San Francisco City Attorney’s Office has just launched a historic lawsuit against some of the largest manufacturers of ultra-processed foods:
- Kraft Heinz Company — a giant behind Lunchables, processed cheeses, ready-to-eat meals and many other ultra-processed staples.
- Mondelez International — maker of household brands like Oreo, Chips Ahoy, and many snack cookies and treats.
- The Coca‑Cola Company — a global beverage titan, long criticised for sugary drinks.
- PepsiCo — another major drinks/snacks corporation.
- Post Holdings — known for processed cereals and other packaged foods.
- General Mills — maker of many breakfast cereals and processed food products.
- Nestlé USA — the U.S. arm of a global food conglomerate, with many processed-food brands under its umbrella.
- Kellogg Company — known for cereals, snacks, convenience foods associated with ultra-processed diets.
- Mars, Incorporated — known for snacks, sweets, and processed foods.
- Conagra Brands — producer of processed meals, snacks and other mass-market food products.
The lawsuit argues these companies engineered a public-health crisis: designing foods for maximum addictiveness, marketing them aggressively; often targeting children and vulnerable communities, and downplaying or hiding their long-term health harms including obesity, diabetes, heart disease, cancer, and other chronic conditions:
- Deceptive advertising / misrepresentation — marketing UPFs as “normal” or safe foods, often implying they are healthy or innocuous.
- Failure to warn — not clearly informing consumers about health risks (e.g. high risk of obesity, type 2 diabetes, fatty-liver disease, etc.) tied to heavy UPF consumption.
- Targeting vulnerable populations — including children, low-income families, and minority communities.
- Negligence and breach of implied/express warranties — since food should reasonably be safe for ordinary use.
- The health harms allegedly linked to UPFs include obesity, type 2 diabetes, non-alcoholic fatty liver disease, various chronic conditions.

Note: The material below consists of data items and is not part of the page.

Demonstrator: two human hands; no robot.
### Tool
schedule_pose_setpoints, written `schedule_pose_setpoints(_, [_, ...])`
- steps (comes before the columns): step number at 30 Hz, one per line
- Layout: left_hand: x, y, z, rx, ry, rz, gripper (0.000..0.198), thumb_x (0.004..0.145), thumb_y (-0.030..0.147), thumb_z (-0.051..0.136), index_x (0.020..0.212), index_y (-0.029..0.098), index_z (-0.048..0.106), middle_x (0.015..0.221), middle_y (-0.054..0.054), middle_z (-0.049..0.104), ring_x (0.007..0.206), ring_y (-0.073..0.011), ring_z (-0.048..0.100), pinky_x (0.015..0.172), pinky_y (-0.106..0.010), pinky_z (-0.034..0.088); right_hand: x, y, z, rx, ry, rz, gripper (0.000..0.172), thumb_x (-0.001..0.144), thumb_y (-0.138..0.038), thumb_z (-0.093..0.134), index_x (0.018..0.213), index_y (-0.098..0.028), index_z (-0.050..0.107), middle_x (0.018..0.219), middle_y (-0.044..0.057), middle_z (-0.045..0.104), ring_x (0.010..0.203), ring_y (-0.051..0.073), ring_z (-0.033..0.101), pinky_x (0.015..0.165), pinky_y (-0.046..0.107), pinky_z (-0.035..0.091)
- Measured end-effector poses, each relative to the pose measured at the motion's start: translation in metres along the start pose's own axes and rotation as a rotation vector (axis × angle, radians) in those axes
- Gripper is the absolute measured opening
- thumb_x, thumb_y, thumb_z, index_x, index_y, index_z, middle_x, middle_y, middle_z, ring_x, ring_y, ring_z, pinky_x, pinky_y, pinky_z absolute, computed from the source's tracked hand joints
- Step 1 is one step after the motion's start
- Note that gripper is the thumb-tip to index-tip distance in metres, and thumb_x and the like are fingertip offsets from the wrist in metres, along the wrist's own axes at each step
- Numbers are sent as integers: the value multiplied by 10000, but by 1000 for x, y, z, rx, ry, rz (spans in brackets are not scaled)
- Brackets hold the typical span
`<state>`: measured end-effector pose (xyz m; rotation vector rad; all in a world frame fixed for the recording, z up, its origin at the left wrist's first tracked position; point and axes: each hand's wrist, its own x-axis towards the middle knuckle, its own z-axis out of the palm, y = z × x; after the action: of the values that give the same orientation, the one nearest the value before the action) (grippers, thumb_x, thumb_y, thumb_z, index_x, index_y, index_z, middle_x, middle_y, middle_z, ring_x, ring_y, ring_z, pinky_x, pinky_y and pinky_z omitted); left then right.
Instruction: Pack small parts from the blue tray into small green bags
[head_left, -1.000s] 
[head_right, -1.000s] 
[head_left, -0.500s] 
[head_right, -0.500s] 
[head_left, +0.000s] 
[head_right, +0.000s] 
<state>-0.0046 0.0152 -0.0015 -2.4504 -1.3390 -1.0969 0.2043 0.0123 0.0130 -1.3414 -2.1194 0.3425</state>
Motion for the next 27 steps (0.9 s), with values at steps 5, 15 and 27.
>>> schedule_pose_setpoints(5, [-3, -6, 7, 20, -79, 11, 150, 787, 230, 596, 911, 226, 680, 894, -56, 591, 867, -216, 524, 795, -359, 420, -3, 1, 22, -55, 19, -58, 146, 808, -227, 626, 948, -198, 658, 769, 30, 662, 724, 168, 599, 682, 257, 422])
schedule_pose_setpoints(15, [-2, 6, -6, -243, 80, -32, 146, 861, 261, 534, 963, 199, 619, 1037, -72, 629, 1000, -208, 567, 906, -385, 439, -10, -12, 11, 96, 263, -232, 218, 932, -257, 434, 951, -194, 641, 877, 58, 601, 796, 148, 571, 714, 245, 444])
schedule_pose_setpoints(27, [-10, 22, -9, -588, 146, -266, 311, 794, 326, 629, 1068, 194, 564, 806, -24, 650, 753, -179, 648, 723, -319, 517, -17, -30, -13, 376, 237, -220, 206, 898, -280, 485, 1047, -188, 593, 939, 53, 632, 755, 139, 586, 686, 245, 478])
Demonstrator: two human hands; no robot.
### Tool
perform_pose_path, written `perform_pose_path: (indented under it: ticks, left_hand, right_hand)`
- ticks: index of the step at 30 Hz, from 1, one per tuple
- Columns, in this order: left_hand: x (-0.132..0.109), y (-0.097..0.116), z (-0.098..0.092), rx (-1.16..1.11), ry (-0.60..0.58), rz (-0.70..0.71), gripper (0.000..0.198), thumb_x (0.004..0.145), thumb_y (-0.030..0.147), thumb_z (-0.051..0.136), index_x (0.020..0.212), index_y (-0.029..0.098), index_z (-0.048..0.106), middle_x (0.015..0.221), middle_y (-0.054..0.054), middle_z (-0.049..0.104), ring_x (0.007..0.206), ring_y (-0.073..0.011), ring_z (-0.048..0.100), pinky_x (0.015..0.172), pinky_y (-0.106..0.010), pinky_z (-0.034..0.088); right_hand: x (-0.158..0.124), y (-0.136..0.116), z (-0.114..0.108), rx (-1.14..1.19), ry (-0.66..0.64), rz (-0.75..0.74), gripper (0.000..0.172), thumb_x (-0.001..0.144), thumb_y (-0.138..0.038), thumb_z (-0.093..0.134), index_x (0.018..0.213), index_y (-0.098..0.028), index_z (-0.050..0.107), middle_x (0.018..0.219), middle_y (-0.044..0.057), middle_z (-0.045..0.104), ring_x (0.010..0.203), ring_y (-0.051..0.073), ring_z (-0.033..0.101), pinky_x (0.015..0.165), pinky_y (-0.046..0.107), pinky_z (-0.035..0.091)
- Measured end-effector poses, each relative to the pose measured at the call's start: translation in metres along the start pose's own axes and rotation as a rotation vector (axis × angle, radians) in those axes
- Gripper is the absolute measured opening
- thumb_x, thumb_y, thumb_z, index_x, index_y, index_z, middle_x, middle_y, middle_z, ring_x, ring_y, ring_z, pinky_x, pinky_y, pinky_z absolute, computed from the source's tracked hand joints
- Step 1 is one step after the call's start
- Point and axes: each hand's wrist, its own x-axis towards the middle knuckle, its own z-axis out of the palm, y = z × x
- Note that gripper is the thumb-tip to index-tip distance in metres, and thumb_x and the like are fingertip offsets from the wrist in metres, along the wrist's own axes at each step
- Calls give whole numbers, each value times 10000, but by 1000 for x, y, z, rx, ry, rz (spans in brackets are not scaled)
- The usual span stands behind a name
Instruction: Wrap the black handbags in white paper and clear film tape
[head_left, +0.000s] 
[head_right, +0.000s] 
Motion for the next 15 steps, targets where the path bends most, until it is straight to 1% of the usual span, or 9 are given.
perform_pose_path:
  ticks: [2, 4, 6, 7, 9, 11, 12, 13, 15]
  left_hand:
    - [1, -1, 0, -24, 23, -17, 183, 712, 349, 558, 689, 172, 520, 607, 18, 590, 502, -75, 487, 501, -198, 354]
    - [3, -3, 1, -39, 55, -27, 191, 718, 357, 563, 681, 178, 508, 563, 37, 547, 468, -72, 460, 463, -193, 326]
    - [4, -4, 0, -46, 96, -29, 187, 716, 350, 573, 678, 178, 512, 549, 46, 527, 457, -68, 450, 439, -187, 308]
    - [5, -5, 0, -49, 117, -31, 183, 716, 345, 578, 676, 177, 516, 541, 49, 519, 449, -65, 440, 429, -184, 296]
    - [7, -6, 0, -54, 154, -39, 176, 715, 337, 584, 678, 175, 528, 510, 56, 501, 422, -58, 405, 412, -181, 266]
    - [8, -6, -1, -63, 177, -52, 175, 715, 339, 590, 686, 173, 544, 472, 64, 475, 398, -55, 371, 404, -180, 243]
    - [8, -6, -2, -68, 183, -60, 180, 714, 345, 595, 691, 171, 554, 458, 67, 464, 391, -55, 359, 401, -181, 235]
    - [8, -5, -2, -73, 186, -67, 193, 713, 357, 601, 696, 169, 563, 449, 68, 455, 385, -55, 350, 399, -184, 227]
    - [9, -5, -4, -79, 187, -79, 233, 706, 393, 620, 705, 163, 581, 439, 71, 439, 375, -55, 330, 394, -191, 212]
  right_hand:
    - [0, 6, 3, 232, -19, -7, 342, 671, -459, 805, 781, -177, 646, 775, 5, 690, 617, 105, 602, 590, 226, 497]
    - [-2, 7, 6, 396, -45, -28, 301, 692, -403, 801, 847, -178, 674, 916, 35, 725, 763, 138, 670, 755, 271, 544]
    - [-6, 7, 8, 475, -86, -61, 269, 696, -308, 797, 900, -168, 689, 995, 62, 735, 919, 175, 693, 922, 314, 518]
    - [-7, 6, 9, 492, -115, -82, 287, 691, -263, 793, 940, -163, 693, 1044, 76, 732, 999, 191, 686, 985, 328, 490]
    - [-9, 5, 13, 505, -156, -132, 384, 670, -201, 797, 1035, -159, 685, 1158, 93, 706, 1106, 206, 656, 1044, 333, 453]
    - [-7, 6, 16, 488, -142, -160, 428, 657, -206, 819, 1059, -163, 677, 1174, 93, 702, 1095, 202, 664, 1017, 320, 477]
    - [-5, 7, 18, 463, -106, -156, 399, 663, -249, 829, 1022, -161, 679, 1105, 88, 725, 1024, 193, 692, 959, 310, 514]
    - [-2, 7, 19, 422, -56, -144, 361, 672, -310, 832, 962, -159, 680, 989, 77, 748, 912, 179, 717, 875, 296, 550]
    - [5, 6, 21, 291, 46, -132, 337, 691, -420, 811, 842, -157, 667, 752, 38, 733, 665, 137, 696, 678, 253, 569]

- In broad frames: the lawsuit argues that these companies engineered foods to maximize profit — using additives, flavor enhancers, shelf-life extenders and aggressive marketing — at the expense of public health.
This is the first lawsuit of its kind in the United States, and it seeks not just financial penalties but structural change: real warnings, real accountability, and an end to deceptive marketing practices that have normalised chemical-laden “food” as everyday nutrition.